The Architecture of Understanding: From Synapses to Serendipity
Mental Models, Neuroplasticity, and the Art of Weaving a Smarter Mind
Preamble: This article is an attempt to weave a coherent thread through my own thoughts on teaching and learning, narrative, and mental models. It grew from a long and serendipitous percolation of ideas and was refined in collaboration with AI tools. The result is an exploration, not a final word. If it sparks constructive feedback, please share it.
Introduction
At the most fundamental level of our being, a simple principle governs how we learn: neurons that fire together, wire together1 (Max Bennett: A Brief History of Intelligence). This catchy bon mot of neuroscience is not just a biological curiosity; I believe it is one, if not the bedrock upon which all knowledge, insight, and creativity are built. Our minds are not passive vessels for facts but dynamic, living structures—vast, interconnected webs of thought. Understanding this architecture is the first step toward mastering the art of learning itself.

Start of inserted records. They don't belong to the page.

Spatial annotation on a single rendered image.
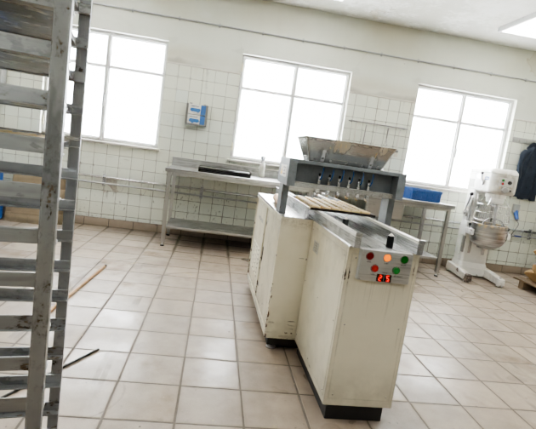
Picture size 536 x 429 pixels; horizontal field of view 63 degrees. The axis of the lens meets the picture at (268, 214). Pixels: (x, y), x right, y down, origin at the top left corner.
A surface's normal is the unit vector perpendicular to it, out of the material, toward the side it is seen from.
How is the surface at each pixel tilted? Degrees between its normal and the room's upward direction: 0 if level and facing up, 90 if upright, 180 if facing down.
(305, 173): 90
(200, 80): 90
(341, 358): 90
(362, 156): 115
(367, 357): 90
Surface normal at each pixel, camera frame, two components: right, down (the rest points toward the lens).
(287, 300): 0.13, 0.15
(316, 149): 0.06, 0.55

The Latticework and the Spiderweb: Structuring Knowledge
Charlie Munger, the celebrated investor and thinker, offers a powerful metaphor: the "latticework of mental models" (Robert Hagstrom, Investing: The Last Liberal Art, Chapter 1). To achieve "worldly wisdom," he argues, one must build a framework of the most important concepts from a wide range of fields—physics, biology, psychology, philosophy—and hang our experiences upon it. This prevents the "man with a hammer" syndrome, where every problem looks like a nail. Recent experiments with grandmasters playing 'Chess960' vividly illustrate this danger, showing how experts often default to familiar, memorized moves even when they are disastrous in the new context. Yet, as Joachim Klement argues, the true corollary is that while a rigid memory is a liability, a broader and more flexible memory—a larger library of patterns (and I argue, mental models and concepts from different fields)—is a decisive advantage. This is precisely what Munger's concept of worldly wisdom aims to build.
While "latticework" implies a structured grid, we can enrich this metaphor by envisioning it as a spiderweb. In this web, every concept we learn is a node, and the relationships between them are the threads. The conceptual "closeness" of two ideas is the length of the thread between them.2
This is where Munger's vital insight comes into play: you don't need to know every detail of every discipline. You only need to internalize the "big ideas"—evolution in biology, supply and demand in economics, compound interest in finance. These are the foundational hubs of the web, the nodes with the most connections radiating outward.
But this web is not static. The thickness of the threads is a function of their frequency of activation, a direct reflection of the neural principle: neurons that fire together, wire together. Every time we consciously connect two ideas, the pathway between those nodes grows stronger. The strength of the web lies not just in the individual threads but in their interconnectedness. Learning, then, is the act of spinning this web, strengthening connections, and adding new anchor points.3
For investors, the practical implication is clear: the stronger and more interconnected our web of ideas, the less likely we are to fall into narrow, one-dimensional thinking. A robust mental web helps us see parallels across industries, recognize risks that others miss, and spot opportunities hidden in plain sight. This is what Munger captured with his concept of worldly wisdom applied to investing.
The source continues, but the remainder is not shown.